Humes und Hierscheid sind Zwillingsdörfer. Beide liegen in der gleichen Bergsenke. Die eigentliche Landstraße führt um sie herum. Die Abgrenzung war früher recht strikt. Das galt gegenüber dem jeweils anderen Ort noch viel stärker als zu den anderen Orten der Nachbarschaft. Meine 14 Mitschüler in der Humeser Grundschule kannte ich fast alle aus dem örtlichen Kindergarten. Ich war kein Außenseiter, der sich öfter prügeln musste oder gar Prügel einstecken musste.

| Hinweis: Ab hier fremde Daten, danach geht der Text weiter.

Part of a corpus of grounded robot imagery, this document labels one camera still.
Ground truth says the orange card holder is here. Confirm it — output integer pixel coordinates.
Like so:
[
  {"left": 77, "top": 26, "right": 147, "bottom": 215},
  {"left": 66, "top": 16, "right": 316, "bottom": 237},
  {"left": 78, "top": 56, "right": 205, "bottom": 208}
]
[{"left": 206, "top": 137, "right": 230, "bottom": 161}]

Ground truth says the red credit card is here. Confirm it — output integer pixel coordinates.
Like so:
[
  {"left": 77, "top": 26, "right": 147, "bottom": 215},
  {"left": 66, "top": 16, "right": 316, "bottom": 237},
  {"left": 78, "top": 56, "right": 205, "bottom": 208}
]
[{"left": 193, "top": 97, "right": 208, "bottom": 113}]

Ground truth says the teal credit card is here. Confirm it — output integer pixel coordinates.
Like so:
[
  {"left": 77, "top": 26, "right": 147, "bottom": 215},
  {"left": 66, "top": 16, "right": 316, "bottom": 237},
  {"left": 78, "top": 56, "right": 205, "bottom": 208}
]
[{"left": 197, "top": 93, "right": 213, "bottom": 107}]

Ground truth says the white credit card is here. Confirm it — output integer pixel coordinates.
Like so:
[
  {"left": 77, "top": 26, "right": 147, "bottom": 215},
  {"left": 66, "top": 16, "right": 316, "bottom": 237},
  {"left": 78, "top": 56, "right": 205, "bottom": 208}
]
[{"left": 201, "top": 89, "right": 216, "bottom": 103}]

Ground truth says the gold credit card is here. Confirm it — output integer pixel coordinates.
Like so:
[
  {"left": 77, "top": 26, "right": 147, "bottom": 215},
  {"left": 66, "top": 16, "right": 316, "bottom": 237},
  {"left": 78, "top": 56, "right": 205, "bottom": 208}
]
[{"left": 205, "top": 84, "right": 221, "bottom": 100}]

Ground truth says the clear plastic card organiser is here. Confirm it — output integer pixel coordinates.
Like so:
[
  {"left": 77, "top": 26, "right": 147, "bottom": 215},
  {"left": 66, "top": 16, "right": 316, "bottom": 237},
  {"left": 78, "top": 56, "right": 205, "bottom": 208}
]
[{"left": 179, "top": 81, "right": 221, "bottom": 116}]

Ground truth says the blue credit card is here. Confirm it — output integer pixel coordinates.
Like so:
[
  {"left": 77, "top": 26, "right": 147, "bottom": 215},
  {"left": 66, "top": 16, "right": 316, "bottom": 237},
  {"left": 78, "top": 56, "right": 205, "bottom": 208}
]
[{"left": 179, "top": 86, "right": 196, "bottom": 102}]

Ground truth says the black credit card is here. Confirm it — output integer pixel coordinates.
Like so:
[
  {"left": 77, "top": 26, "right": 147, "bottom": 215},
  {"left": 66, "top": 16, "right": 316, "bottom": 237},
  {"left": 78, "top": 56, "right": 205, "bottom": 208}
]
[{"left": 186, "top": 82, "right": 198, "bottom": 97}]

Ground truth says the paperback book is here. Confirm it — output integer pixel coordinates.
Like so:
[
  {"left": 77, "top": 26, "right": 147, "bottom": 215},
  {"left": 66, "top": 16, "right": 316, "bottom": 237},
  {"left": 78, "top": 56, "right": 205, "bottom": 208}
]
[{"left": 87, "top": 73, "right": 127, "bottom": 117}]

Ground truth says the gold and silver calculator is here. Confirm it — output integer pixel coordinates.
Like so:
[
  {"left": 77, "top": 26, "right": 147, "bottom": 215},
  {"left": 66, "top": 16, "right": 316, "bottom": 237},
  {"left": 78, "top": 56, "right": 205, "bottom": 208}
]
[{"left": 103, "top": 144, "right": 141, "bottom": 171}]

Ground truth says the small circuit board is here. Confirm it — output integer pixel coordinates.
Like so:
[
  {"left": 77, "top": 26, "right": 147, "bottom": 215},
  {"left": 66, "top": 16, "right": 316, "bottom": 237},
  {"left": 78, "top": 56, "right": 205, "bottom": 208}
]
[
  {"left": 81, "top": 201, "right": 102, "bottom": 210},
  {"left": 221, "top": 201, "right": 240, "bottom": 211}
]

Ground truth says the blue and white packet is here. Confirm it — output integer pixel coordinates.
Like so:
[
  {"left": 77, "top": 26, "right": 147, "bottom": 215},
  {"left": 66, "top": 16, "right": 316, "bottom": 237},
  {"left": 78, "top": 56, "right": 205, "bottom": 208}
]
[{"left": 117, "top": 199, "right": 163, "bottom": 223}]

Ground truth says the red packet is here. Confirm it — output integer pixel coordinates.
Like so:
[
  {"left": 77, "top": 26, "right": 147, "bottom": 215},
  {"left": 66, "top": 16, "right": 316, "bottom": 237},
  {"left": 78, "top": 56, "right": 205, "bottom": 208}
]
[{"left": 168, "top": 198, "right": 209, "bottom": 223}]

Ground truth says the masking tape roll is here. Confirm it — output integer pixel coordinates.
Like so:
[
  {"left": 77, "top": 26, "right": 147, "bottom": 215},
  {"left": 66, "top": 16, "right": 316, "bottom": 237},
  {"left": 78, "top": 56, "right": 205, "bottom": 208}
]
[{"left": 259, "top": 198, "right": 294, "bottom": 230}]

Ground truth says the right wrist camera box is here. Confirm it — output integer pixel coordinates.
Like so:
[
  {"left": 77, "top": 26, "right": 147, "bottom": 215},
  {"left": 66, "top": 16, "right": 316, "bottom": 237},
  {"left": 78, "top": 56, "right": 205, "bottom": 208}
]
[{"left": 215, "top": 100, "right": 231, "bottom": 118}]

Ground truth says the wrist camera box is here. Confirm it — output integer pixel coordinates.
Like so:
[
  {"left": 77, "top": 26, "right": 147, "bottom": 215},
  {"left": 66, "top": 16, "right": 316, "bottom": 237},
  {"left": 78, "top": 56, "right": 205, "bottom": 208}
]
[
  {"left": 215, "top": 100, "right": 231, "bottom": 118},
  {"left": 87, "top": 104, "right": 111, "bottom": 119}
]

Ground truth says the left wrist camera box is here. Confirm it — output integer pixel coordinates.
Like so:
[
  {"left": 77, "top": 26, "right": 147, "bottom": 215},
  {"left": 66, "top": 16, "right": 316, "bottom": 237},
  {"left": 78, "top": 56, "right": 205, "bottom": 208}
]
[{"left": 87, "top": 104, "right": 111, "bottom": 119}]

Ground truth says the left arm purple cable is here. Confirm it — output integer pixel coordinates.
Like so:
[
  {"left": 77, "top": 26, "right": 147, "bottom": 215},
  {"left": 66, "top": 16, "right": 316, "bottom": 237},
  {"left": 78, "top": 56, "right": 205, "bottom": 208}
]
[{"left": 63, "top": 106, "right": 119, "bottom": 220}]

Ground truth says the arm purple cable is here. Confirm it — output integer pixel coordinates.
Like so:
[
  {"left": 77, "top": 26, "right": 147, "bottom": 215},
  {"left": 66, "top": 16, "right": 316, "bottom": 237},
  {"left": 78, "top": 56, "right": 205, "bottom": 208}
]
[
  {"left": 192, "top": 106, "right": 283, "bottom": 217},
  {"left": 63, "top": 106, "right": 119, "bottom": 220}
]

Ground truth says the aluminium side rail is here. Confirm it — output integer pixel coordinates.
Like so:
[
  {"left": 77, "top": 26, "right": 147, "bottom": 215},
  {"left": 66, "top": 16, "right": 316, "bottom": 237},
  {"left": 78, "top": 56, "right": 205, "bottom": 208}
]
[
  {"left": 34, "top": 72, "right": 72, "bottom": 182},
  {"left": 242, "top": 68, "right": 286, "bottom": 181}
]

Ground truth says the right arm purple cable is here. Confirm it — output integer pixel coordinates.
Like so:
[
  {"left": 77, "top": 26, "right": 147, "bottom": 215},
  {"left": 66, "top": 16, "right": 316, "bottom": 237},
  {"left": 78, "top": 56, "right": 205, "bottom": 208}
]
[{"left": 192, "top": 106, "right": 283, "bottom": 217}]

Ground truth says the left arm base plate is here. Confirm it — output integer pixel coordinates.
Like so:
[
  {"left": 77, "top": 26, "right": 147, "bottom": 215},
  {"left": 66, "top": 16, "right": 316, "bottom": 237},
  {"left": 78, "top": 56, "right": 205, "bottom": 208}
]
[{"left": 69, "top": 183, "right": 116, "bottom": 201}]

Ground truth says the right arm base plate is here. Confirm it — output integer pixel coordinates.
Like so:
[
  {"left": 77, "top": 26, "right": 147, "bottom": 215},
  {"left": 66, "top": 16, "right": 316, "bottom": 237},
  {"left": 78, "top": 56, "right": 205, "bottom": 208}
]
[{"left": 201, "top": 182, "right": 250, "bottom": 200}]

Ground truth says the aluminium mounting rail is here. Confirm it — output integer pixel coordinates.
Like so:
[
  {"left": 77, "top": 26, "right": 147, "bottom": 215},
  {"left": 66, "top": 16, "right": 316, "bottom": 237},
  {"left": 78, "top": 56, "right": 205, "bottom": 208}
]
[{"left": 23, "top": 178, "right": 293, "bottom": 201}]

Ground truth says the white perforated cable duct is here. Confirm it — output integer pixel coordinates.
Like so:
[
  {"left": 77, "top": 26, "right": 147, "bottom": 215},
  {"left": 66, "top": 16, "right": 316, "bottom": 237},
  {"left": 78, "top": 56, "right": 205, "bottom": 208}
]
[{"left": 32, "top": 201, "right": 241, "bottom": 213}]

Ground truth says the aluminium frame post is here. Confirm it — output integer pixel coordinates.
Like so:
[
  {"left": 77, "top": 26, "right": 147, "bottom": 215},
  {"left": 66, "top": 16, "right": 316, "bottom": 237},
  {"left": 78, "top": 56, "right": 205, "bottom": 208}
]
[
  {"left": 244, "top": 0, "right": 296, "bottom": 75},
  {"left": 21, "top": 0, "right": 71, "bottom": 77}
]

Aber trotzdem war ich ein Fremdkörper in der Klasse.
Das hatte individuelle Gründe. Im Sport der Grundschule waren Sprint und Turnen gefragt, meine Stärken sind Ausdauer und Kampfkraft. Sodass ich da nicht punkten konnte. Vor allem sind wir aber jeden Nachmittag zu meiner Großmutter nach Merchweiler gefahren. So war ich in den Humeser Spielzirkeln nie drin. Das schneidet dich auf dem Schulhof von gewissen Themen ab, das lässt dich manche Insider nicht kennen.
Es hatte aber auch gesellschaftliche Gründe. Da war der Punkt, erst zugezogen zu sein. „Woher bischt dau?“ Aber wichtiger waren die Verwandtschaften. Eine der örtlichen Parteien brachte mal ein Humeser Telefonbuch raus. Das war peinlich: Ein Drittel der Haushalte verteilte sich auf einen Nachnamen, ein anderes Drittel auf den zweiten Namen und weniger als ein Drittel blieb für die restlichen Namen. Und dann war Humes erzkatholisch. Obwohl nur etwas mehr als 2.000 Einwohner hatte der Ort seinen eigenen Pfarrer. 13 von 15 Kindern gingen regelmäßig in den Gottesdienst. Nur zwei nicht. Die andere war evangelisch und ging dann irgendwann trotzdem in den katholischen Gottesdienst. Aus der Gemeinde habe ich mich ganz bewusst ausgeschlossen. Aber das bekommst du dann halt auch zu spüren.
Heute würde man einen Film draus machen: zwei Millionen Euro Filmförderung, zwei Zuschauer und eine zweistündige Diskussion nach der Premiere, warum der Staat Leuten wie mir helfen müsste. Ich lese von solchen Filmen. Ansehen würde ich mir so was nie freiwillig. Geprägt hat mich die Philosophie von Filmen mit John Wayne: Du bist Sheriff und der mächtige Viehbaron will seinen Sohn aus dem Gefängnis freipressen? Jammer nicht. Schließ dich mit einem Säufer, einem Grünschnabel und einem senilen Alten im Gefängnis ein und wenn die Mörder kommen, dann schieß sie über den Haufen. Das mag weniger anspruchsvoll sein als eine dreistündige Identitätssuche – aber zielführender.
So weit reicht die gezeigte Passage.